WHAT YOU WILL DO: Copy word for word, please, the lines of the entries below running from the one containing "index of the" to the one containing "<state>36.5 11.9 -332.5", both ends included.

Records from a collection:
%%

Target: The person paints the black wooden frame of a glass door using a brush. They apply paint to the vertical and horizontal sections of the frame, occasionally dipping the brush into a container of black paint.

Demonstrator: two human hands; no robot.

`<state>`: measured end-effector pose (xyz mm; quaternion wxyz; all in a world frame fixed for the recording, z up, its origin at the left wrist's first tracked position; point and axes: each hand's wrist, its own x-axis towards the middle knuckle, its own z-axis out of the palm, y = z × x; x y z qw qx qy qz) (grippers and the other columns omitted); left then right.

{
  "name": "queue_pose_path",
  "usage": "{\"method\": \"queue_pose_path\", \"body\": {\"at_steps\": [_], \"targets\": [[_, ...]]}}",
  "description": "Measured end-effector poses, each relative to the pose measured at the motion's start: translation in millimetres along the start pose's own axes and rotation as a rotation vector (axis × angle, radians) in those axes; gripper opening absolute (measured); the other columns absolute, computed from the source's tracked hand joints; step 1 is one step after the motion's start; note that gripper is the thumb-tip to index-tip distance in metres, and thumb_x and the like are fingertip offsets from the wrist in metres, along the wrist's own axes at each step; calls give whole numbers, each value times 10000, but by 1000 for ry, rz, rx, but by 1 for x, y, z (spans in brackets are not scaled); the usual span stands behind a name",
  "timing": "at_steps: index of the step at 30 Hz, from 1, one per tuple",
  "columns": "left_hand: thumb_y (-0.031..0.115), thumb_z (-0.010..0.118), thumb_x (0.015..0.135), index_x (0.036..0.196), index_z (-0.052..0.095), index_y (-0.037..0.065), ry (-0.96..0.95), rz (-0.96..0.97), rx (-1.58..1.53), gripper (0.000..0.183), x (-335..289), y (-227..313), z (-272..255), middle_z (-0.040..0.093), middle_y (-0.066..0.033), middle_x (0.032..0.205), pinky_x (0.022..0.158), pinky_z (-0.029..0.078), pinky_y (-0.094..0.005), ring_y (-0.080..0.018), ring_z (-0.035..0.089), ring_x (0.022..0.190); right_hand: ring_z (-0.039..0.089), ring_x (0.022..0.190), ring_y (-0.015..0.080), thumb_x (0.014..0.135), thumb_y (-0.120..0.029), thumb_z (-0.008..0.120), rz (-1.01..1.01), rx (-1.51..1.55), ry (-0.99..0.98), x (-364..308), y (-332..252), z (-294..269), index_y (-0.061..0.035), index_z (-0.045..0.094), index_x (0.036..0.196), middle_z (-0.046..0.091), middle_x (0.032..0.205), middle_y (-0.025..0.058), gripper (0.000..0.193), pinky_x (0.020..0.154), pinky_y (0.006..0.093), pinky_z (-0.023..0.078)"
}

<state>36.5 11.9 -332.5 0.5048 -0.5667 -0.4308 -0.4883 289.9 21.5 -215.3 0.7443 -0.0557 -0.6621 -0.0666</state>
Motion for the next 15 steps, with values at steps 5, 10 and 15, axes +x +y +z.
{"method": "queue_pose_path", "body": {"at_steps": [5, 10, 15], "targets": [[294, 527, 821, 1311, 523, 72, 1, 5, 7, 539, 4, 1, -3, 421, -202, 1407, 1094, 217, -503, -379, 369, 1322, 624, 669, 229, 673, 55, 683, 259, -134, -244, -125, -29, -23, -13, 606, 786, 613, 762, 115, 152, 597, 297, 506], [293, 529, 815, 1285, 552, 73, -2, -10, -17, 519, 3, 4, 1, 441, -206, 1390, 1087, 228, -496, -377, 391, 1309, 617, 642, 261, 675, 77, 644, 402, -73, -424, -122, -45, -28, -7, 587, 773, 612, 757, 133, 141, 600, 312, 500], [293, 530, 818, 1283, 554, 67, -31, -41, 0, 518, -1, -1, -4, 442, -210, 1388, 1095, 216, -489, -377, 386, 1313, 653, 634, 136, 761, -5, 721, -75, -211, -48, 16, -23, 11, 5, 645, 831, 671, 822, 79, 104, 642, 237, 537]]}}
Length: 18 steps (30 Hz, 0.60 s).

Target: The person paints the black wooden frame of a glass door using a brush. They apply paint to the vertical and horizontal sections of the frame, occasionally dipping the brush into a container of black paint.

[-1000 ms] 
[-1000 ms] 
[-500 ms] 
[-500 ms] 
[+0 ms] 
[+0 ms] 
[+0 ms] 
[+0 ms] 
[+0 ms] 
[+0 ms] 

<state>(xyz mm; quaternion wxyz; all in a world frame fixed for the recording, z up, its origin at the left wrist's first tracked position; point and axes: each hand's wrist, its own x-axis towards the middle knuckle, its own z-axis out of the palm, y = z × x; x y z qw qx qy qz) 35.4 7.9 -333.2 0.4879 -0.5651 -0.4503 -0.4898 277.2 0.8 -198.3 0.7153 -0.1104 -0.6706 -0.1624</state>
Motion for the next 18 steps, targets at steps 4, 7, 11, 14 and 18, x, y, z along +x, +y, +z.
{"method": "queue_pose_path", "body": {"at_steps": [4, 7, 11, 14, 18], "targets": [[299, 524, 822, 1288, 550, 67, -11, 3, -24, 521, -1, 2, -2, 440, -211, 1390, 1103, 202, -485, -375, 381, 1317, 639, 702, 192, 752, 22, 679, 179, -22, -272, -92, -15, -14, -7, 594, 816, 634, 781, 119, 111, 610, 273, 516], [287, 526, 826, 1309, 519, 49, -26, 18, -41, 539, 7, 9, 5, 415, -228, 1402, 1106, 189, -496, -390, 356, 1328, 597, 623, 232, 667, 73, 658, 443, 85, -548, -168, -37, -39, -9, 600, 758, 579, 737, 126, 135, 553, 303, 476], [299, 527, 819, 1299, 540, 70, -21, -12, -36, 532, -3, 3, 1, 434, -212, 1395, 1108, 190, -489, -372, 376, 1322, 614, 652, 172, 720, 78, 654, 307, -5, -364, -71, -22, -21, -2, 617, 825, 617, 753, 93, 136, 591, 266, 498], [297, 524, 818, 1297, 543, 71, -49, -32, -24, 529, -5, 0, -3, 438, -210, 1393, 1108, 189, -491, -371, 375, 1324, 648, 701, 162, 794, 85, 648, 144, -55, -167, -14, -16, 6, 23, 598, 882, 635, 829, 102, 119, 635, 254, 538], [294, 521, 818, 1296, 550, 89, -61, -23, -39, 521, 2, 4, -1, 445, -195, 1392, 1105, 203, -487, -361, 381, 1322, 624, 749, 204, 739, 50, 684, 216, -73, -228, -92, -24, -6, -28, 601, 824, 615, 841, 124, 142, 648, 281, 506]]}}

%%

COMPLETED EXERCISE:
  "timing": "at_steps: index of the step at 30 Hz, from 1, one per tuple",
  "columns": "left_hand: thumb_y (-0.031..0.115), thumb_z (-0.010..0.118), thumb_x (0.015..0.135), index_x (0.036..0.196), index_z (-0.052..0.095), index_y (-0.037..0.065), ry (-0.96..0.95), rz (-0.96..0.97), rx (-1.58..1.53), gripper (0.000..0.183), x (-335..289), y (-227..313), z (-272..255), middle_z (-0.040..0.093), middle_y (-0.066..0.033), middle_x (0.032..0.205), pinky_x (0.022..0.158), pinky_z (-0.029..0.078), pinky_y (-0.094..0.005), ring_y (-0.080..0.018), ring_z (-0.035..0.089), ring_x (0.022..0.190); right_hand: ring_z (-0.039..0.089), ring_x (0.022..0.190), ring_y (-0.015..0.080), thumb_x (0.014..0.135), thumb_y (-0.120..0.029), thumb_z (-0.008..0.120), rz (-1.01..1.01), rx (-1.51..1.55), ry (-0.99..0.98), x (-364..308), y (-332..252), z (-294..269), index_y (-0.061..0.035), index_z (-0.045..0.094), index_x (0.036..0.196), middle_z (-0.046..0.091), middle_x (0.032..0.205), middle_y (-0.025..0.058), gripper (0.000..0.193), pinky_x (0.020..0.154), pinky_y (0.006..0.093), pinky_z (-0.023..0.078)"
}

<state>36.5 11.9 -332.5 0.5048 -0.5667 -0.4308 -0.4883 289.9 21.5 -215.3 0.7443 -0.0557 -0.6621 -0.0666</state>

No further output remains for this exercise.